* [What you will do] All lines from the first line of the material up to and including the line with "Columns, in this" must be copied exactly, and no others.

------------------------------------------------------------

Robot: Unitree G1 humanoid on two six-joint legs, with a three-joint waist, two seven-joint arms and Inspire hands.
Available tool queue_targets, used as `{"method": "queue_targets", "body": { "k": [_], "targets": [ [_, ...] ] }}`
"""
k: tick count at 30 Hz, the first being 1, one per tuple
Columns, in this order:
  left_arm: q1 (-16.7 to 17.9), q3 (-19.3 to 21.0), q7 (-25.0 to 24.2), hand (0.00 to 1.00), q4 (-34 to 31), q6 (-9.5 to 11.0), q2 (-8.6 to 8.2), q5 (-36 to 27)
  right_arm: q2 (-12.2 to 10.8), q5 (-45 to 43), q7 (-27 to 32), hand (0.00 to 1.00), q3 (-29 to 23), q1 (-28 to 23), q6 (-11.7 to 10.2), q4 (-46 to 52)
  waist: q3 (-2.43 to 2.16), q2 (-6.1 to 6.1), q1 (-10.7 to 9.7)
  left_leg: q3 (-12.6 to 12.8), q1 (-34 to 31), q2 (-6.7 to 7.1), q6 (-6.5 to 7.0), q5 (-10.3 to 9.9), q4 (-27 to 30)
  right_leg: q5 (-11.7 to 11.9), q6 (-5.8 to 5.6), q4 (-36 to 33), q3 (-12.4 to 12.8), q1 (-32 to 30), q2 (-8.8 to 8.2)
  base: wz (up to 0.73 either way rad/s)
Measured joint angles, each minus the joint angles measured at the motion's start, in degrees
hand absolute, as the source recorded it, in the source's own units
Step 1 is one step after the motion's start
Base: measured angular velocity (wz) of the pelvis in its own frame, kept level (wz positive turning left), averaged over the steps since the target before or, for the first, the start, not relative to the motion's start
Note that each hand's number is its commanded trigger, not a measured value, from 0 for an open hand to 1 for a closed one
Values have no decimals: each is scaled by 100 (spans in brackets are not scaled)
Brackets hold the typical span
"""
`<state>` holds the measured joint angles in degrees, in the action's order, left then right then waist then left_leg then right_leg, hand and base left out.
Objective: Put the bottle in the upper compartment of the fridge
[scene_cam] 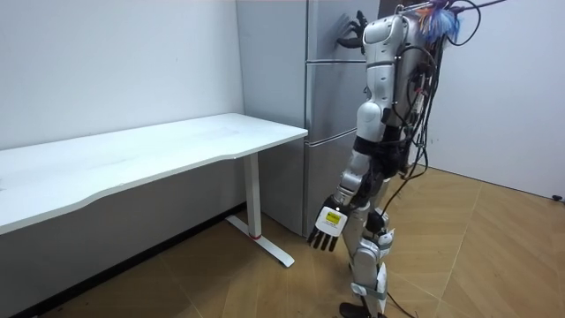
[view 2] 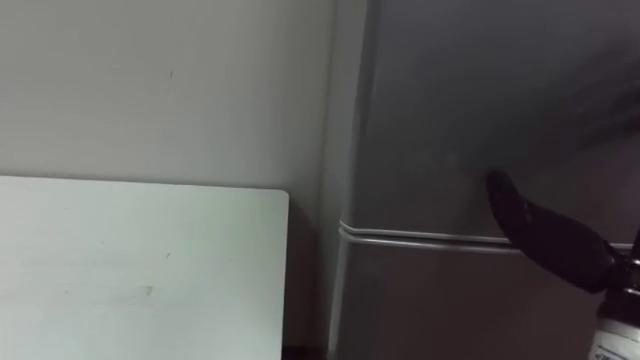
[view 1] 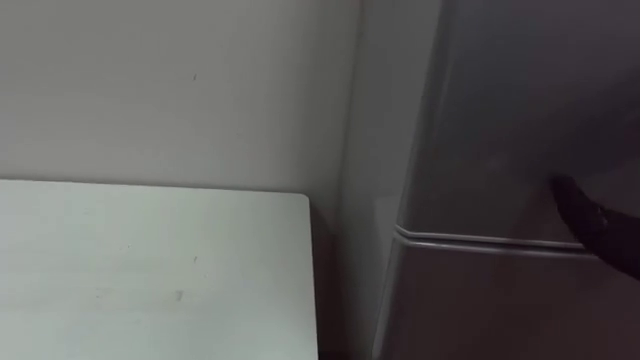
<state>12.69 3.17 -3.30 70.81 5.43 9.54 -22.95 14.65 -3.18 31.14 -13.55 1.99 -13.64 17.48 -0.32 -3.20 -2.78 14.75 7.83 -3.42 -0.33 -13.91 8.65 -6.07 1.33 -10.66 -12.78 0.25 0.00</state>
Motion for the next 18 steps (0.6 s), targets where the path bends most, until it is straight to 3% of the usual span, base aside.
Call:
{"method": "queue_targets", "body": {
  "k": [4, 11, 18],
  "targets": [
    [120, 146, -10, 0, 20, 1, 47, -4, 418, 703, 19, 0, -558, 3, 156, -4, -4, -70, -17, -55, 0, -6, 1, 0, -29, -7, -9, 17, -30, 19, 9, 5],
    [210, 453, -8, 0, 5, -14, 11, 15, 447, 895, 184, 0, -1236, -2, 269, -35, 0, -115, -95, -87, -2, -11, 0, 0, -46, -28, -14, 24, -86, 3, 7, 3],
    [320, 682, 268, 0, -75, -140, 14, 9, 446, 1712, 634, 0, -1888, -62, 386, -113, 3, -151, -325, -97, -21, -9, 7, -8, -97, -56, -42, 22, -137, -23, 0, 1]
  ]
}}
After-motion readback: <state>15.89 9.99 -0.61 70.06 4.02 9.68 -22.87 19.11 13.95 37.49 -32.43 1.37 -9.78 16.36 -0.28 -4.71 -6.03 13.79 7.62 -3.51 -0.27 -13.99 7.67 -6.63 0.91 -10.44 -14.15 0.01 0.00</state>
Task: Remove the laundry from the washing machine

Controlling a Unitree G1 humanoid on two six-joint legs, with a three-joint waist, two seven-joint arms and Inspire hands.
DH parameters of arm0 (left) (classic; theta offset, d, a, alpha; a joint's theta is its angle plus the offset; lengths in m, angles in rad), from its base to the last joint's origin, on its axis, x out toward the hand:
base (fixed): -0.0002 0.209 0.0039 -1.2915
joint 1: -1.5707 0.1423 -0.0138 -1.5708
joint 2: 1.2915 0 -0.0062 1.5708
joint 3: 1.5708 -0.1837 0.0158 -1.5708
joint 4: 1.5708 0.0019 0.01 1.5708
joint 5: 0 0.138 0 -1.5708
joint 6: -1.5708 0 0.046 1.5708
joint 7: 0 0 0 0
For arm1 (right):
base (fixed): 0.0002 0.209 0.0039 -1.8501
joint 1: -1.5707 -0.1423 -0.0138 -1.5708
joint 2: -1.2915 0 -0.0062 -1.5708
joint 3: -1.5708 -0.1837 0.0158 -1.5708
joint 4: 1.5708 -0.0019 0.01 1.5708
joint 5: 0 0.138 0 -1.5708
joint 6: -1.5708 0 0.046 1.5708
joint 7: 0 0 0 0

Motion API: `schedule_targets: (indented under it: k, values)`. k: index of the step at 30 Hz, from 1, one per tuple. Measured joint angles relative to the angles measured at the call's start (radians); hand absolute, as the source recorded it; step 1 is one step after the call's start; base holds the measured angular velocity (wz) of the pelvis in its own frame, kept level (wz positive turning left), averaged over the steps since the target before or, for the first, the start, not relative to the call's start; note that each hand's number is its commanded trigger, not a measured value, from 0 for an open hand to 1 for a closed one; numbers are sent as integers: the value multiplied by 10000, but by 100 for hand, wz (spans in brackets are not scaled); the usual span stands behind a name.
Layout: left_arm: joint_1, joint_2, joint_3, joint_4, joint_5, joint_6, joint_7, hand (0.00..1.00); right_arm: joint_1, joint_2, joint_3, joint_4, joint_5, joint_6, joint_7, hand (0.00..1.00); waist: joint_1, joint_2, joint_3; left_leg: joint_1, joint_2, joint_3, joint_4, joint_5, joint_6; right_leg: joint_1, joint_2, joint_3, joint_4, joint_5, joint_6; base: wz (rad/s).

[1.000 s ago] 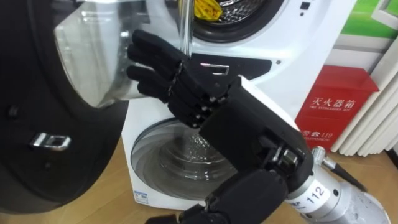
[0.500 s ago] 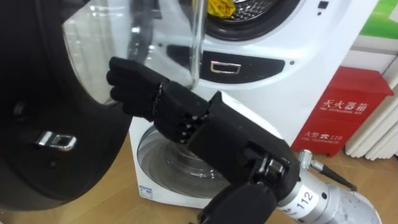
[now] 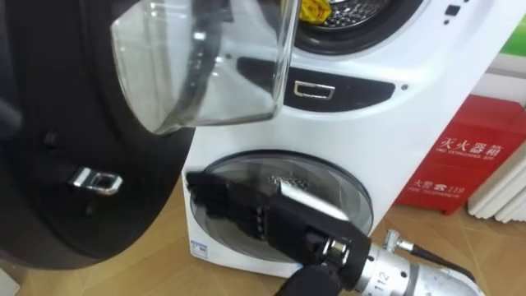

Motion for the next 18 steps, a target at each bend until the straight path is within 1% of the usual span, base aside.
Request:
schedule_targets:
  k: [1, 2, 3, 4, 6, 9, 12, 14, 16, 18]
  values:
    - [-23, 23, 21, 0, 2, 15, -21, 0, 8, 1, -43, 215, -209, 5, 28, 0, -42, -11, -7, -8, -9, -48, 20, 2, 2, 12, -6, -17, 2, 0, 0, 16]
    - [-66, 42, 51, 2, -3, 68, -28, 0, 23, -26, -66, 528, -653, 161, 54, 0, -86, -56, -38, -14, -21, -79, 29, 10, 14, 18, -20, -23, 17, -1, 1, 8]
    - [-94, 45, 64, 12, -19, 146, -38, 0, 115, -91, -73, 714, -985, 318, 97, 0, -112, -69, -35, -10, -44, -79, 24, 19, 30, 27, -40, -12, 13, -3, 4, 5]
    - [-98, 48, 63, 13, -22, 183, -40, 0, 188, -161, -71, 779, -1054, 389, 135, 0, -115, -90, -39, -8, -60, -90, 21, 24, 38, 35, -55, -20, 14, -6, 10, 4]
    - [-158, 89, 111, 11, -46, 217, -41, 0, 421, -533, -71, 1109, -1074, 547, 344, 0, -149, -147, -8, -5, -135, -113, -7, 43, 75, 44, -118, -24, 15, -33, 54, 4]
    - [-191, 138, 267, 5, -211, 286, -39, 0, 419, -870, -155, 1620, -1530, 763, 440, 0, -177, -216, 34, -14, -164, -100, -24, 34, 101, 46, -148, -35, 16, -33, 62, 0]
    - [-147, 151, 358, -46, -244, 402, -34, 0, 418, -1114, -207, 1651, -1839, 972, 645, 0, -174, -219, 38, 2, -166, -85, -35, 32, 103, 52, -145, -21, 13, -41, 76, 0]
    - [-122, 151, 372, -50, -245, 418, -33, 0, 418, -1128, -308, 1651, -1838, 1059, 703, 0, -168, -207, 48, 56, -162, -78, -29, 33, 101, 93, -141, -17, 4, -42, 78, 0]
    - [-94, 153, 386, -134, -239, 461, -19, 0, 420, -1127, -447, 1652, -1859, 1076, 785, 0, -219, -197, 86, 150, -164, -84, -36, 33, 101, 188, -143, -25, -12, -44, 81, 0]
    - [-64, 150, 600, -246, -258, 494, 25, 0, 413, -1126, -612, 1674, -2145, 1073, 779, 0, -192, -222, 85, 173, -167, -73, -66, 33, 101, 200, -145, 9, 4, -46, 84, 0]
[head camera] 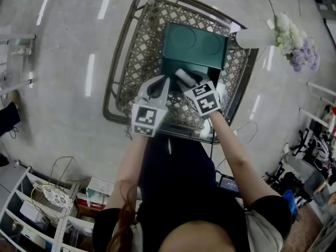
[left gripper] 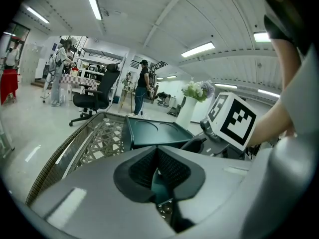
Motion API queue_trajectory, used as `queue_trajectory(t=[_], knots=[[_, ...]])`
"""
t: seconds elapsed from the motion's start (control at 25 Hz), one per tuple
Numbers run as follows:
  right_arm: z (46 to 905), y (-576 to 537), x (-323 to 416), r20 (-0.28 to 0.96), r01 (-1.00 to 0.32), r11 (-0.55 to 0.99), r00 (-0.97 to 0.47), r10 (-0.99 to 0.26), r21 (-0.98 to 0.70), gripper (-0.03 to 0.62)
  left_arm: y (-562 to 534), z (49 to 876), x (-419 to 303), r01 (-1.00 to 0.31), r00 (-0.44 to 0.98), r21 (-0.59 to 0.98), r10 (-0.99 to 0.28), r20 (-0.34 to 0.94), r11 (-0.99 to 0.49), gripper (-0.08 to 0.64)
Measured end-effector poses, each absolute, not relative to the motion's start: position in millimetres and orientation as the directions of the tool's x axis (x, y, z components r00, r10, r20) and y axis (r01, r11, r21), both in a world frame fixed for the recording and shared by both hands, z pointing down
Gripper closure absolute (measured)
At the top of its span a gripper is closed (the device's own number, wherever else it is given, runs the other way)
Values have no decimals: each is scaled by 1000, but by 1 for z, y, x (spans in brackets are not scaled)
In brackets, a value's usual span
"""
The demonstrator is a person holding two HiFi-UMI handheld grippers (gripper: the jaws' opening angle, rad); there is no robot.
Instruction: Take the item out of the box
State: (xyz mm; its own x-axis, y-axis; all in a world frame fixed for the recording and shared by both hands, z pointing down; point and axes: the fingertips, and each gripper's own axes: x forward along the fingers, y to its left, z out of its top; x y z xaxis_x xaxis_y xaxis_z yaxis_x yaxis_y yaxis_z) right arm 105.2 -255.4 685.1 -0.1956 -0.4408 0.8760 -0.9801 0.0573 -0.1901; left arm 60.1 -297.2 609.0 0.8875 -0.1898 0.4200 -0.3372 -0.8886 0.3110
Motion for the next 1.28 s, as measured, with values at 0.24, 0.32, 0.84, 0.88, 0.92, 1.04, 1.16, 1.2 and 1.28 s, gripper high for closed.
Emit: queue_trajectory(t=[0.24, 0.32, 0.84, 0.88, 0.92, 1.04, 1.16, 1.2, 1.28], knots=[[696, -256, 106, 896, -986, 74, -168, -411, -151, 385, -301, 613, 60, -344, 885, 311, -195, 423, -886, 549], [700, -255, 105, 900, -986, 82, -166, -402, -145, 385, -302, 615, 61, -346, 885, 312, -196, 423, -885, 549], [709, -256, 110, 914, -991, 53, -136, -381, -125, 401, -300, 622, 55, -350, 881, 317, -194, 431, -882, 549], [709, -256, 110, 915, -991, 51, -131, -382, -121, 410, -300, 622, 55, -351, 881, 317, -195, 432, -881, 549], [709, -256, 111, 915, -992, 48, -127, -382, -118, 419, -300, 622, 55, -351, 880, 318, -195, 432, -881, 549], [710, -257, 113, 916, -992, 42, -122, -382, -115, 426, -300, 622, 55, -352, 881, 319, -197, 430, -880, 549], [710, -256, 113, 916, -993, 47, -120, -382, -110, 428, -298, 622, 55, -351, 881, 318, -196, 430, -881, 549], [710, -256, 113, 917, -993, 50, -119, -381, -108, 430, -297, 622, 54, -351, 881, 319, -195, 431, -881, 549], [711, -256, 113, 919, -993, 59, -117, -377, -102, 433, -296, 622, 54, -351, 880, 319, -194, 432, -881, 549]])
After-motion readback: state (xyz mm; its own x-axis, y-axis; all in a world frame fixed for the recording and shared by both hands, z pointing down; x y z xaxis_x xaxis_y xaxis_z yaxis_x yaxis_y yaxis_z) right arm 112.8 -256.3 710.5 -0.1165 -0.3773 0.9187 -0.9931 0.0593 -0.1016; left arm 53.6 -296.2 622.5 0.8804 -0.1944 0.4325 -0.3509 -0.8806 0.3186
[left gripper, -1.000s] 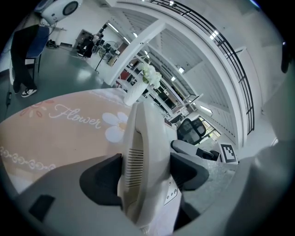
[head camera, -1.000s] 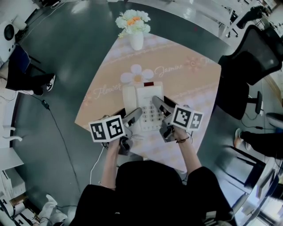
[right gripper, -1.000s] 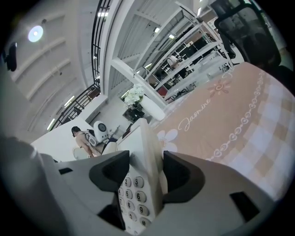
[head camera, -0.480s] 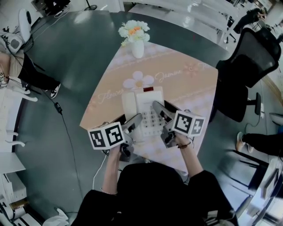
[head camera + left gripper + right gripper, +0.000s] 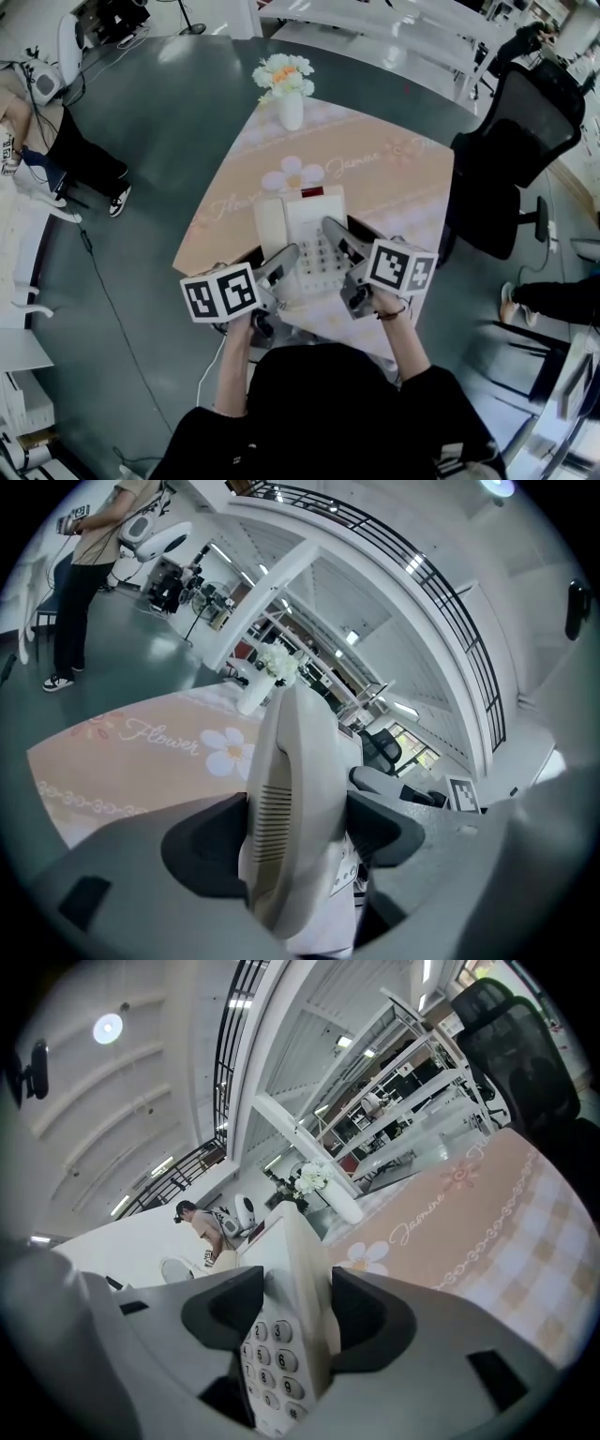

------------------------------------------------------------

* [Answer to this problem]
Robot: Unitree G1 humanoid on two six-joint legs, with a three-joint waist, two seven-joint arms and Inspire hands.
Available tool queue_targets, used as `{"method": "queue_targets", "body": { "k": [_], "targets": [ [_, ...] ] }}`
"""
k: tick count at 30 Hz, the first being 1, one per tuple
Columns, in this order:

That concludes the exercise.